Segundo relatório da PF, os itens foram vendidos a joalherias nos Estados Unidos por aliados do ex-presidente. A investigação afirma que o desvio ou a tentativa de desvio soma cerca de R$ 6,8 milhões.

Ao todo, Bolsonaro e mais 11 pessoas foram indiciadas pelo esquema.
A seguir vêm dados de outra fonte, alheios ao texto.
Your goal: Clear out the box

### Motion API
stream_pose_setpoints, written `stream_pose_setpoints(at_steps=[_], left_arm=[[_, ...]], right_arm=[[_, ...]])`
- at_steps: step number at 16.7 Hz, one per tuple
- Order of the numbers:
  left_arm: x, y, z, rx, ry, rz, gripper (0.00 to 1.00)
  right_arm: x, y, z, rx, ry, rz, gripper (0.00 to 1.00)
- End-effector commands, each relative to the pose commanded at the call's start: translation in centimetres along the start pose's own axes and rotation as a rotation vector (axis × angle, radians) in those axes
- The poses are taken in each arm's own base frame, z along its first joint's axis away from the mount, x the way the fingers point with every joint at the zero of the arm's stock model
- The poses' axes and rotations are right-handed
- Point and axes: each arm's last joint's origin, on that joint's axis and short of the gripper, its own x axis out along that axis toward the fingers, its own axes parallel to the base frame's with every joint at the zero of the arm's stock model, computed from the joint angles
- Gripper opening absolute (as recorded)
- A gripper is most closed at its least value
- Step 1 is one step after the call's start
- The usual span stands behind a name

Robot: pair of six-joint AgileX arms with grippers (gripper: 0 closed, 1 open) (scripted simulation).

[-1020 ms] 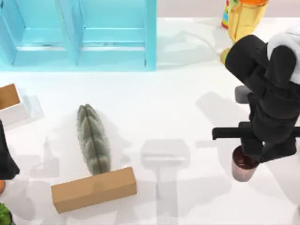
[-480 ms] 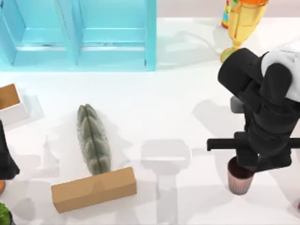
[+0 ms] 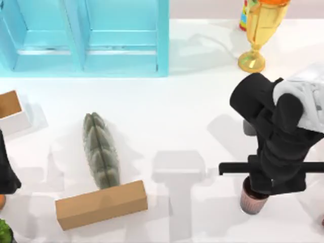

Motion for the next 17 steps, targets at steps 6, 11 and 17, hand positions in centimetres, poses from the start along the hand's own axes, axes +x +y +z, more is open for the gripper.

Leia abaixo quem são e quais os crimes:

Jair Bolsonaro, ex-presidente da República (associação criminosa, lavagem de dinheiro e apropriação de bens públicos); Fabio Wajngarten, advogado do ex-presidente (associação criminosa, lavagem de dinheiro); Mauro Cesar Barbosa Cid, tenente-coronel e ex-ajudante de ordens do ex-presidente (associação criminosa, lavagem de dinheiro e apropriação de bens públicos); Mauro Cesar Lorena Cid, general e pai de Mauro Cid (associação criminosa e lavagem de dinheiro); Frederick Wassef, advogado (associação criminosa e lavagem de dinheiro); Bento Albuquerque, ex-ministro de Minas e Energia (associação criminosa e apropriação de bens públicos); Marcos André dos Santos Soeiro, ex-assessor de Bento Albuquerque (associação criminosa e apropriação de bens públicos); Julio Cesar Vieira Gomes, ex-secretário da Receita Federal (associação criminosa, lavagem de dinheiro, apropriação de bens públicos e advocacia administrativa); Marcelo da Silva Vieira, ex-chefe do Gabinete de Documentação Histórica da Presidência da República (associação criminosa, lavagem de dinheiro e apropriação de bens públicos); José Roberto Bueno Júnior, ex-chefe de gabinete do Ministério de Minas e Energia (associação criminosa, lavagem de dinheiro e apropriação de bens públicos); Osmar Crivelati, assessor de Bolsonaro (associação criminosa e lavagem de dinheiro); Marcelo Costa Câmara, ex-assessor de Bolsonaro (lavagem de dinheiro).